* **Exercise**
Please output exactly the part of the records below that opens with the line containing "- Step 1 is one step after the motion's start" and closes with the line containing "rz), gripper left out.", both lines included, and nothing else.

*****

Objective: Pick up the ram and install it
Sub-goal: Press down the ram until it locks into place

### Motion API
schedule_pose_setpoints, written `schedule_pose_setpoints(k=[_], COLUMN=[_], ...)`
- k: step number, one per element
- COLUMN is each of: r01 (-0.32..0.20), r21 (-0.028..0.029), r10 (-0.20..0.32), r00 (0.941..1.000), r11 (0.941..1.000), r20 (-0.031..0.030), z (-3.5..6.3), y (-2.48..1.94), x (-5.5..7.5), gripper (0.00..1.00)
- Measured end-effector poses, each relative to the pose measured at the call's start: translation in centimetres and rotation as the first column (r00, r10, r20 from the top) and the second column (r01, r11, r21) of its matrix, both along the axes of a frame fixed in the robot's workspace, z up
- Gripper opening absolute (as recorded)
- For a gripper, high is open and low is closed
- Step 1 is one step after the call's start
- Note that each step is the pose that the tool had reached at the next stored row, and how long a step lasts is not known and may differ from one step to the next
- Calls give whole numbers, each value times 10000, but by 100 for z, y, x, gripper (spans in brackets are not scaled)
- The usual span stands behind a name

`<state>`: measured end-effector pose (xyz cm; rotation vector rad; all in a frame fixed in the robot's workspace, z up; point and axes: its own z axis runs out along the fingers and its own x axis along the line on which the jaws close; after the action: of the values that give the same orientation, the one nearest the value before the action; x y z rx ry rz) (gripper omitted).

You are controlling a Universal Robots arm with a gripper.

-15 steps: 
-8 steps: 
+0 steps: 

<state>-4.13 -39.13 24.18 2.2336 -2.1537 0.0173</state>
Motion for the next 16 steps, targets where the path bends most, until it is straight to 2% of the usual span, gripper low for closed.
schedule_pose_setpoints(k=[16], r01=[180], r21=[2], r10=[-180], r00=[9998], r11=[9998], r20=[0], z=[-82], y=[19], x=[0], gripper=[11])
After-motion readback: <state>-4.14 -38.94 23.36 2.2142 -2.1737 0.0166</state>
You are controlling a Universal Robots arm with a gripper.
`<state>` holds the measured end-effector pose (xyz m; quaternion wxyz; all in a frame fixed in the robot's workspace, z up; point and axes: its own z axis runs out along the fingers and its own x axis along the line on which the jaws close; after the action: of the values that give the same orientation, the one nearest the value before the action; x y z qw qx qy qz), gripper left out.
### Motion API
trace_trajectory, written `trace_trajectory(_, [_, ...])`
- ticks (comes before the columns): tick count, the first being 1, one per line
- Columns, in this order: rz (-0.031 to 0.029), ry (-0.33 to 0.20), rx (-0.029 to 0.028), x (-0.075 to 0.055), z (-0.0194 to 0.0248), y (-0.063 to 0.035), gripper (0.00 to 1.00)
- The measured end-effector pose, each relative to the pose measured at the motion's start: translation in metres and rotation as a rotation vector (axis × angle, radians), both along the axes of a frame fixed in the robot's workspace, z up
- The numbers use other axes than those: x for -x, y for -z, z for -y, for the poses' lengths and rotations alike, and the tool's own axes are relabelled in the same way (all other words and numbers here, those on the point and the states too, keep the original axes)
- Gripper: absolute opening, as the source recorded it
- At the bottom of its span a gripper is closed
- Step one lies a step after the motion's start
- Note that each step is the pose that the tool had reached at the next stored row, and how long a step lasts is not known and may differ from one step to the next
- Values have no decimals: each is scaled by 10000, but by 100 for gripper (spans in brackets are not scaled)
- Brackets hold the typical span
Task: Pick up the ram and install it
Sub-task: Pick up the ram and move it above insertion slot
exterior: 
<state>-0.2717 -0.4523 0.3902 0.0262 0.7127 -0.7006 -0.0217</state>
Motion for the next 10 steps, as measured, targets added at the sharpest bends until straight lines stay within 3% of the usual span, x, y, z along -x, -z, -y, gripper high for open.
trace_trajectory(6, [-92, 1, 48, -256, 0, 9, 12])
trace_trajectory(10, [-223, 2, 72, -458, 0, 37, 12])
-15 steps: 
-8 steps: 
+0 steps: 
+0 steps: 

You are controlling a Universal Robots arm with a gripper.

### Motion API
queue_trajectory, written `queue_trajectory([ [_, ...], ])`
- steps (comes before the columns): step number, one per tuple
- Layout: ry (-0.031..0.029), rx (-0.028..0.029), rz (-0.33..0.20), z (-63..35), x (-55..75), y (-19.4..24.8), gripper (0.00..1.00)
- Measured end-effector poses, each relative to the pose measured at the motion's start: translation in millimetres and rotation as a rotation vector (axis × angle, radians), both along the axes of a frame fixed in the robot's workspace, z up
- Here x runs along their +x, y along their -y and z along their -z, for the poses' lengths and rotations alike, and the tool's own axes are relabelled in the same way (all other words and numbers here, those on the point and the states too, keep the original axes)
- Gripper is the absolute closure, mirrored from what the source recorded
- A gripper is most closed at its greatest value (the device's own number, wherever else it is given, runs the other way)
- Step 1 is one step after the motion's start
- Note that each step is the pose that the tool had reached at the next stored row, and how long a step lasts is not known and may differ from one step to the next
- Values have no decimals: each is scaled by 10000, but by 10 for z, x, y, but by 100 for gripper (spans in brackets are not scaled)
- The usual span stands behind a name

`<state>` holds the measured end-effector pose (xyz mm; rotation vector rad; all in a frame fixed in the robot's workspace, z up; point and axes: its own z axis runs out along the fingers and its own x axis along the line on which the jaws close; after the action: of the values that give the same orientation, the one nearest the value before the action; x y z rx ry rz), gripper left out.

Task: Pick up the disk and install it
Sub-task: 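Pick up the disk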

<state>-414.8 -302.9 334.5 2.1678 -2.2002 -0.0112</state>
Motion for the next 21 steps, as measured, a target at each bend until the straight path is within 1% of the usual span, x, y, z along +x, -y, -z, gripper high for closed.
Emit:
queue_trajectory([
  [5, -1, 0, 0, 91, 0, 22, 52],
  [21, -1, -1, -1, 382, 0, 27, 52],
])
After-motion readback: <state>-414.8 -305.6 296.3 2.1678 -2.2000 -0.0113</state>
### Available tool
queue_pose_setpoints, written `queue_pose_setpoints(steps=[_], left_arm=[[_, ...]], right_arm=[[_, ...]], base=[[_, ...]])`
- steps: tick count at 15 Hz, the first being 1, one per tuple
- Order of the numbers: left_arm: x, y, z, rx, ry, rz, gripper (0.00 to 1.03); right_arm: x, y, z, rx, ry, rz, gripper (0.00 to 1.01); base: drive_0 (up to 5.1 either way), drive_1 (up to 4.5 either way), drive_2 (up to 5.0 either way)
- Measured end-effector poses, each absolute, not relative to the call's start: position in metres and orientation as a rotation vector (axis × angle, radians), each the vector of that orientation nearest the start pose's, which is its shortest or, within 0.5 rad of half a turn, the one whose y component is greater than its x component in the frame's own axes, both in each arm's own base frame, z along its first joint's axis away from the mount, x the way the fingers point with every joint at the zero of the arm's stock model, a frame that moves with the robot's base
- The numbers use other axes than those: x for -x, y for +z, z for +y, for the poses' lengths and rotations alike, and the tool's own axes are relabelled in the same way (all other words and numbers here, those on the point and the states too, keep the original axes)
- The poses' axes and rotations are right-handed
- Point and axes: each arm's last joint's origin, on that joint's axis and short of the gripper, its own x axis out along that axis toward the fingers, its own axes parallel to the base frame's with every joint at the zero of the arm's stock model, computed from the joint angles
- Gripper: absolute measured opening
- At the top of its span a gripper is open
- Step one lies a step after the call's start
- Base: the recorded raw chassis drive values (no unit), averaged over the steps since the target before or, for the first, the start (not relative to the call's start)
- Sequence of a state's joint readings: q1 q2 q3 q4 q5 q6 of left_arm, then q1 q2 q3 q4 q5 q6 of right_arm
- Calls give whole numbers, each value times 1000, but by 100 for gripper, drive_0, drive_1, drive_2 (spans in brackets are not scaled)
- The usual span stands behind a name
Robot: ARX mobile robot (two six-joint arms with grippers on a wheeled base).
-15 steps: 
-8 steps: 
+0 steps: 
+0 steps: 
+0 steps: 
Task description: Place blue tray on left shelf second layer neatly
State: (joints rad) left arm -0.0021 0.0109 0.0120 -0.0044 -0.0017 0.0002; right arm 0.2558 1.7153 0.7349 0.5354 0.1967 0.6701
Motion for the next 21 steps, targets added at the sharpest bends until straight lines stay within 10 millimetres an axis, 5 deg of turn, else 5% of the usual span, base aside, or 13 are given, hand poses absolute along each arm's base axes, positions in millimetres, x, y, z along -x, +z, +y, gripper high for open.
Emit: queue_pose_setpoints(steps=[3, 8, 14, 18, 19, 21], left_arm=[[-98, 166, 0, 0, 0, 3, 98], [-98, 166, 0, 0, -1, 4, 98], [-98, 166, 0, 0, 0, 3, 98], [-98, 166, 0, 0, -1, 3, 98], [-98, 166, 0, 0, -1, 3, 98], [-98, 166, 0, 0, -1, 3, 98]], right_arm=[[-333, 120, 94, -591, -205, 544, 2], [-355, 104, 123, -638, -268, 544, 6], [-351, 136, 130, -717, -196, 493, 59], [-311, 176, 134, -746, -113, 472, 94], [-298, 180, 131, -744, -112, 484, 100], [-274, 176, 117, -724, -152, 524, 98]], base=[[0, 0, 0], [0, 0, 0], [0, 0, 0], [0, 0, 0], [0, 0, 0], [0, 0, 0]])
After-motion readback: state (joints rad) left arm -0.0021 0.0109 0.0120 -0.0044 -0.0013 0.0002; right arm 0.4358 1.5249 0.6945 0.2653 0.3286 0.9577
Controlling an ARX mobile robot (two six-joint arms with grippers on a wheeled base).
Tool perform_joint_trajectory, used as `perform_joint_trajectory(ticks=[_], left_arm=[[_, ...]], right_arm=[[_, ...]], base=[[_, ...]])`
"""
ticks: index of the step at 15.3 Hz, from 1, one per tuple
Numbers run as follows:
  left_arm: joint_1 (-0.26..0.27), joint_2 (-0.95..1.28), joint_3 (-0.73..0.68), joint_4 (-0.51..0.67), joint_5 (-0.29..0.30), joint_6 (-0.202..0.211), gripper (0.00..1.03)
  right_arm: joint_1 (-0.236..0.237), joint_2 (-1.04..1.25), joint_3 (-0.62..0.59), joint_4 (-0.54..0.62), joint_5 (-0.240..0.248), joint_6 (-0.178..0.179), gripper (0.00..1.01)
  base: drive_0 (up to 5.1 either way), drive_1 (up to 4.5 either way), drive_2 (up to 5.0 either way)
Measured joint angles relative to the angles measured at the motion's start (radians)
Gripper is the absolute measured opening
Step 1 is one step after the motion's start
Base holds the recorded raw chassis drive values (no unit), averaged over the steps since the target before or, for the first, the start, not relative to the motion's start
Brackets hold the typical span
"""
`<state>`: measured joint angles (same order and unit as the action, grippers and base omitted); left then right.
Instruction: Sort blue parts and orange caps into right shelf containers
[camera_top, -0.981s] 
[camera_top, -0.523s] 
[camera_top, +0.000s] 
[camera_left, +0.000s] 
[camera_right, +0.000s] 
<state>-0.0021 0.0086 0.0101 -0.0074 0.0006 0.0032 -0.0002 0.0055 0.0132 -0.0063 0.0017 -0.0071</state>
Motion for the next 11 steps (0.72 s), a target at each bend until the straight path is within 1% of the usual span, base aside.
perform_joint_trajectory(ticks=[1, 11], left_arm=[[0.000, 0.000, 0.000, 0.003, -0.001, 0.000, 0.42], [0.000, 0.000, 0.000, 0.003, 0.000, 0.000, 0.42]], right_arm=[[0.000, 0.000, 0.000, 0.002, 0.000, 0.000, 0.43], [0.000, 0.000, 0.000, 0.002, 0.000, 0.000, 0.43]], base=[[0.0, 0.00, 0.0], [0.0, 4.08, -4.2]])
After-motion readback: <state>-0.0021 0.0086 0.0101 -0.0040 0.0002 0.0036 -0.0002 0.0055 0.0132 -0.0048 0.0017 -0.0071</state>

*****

* **Solution**
- Step 1 is one step after the motion's start
- Note that each step is the pose that the tool had reached at the next stored row, and how long a step lasts is not known and may differ from one step to the next
- Values have no decimals: each is scaled by 10000, but by 10 for z, x, y, but by 100 for gripper (spans in brackets are not scaled)
- The usual span stands behind a name

`<state>` holds the measured end-effector pose (xyz mm; rotation vector rad; all in a frame fixed in the robot's workspace, z up; point and axes: its own z axis runs out along the fingers and its own x axis along the line on which the jaws close; after the action: of the values that give the same orientation, the one nearest the value before the action; x y z rx ry rz), gripper left out.

This exercise requires nothing further.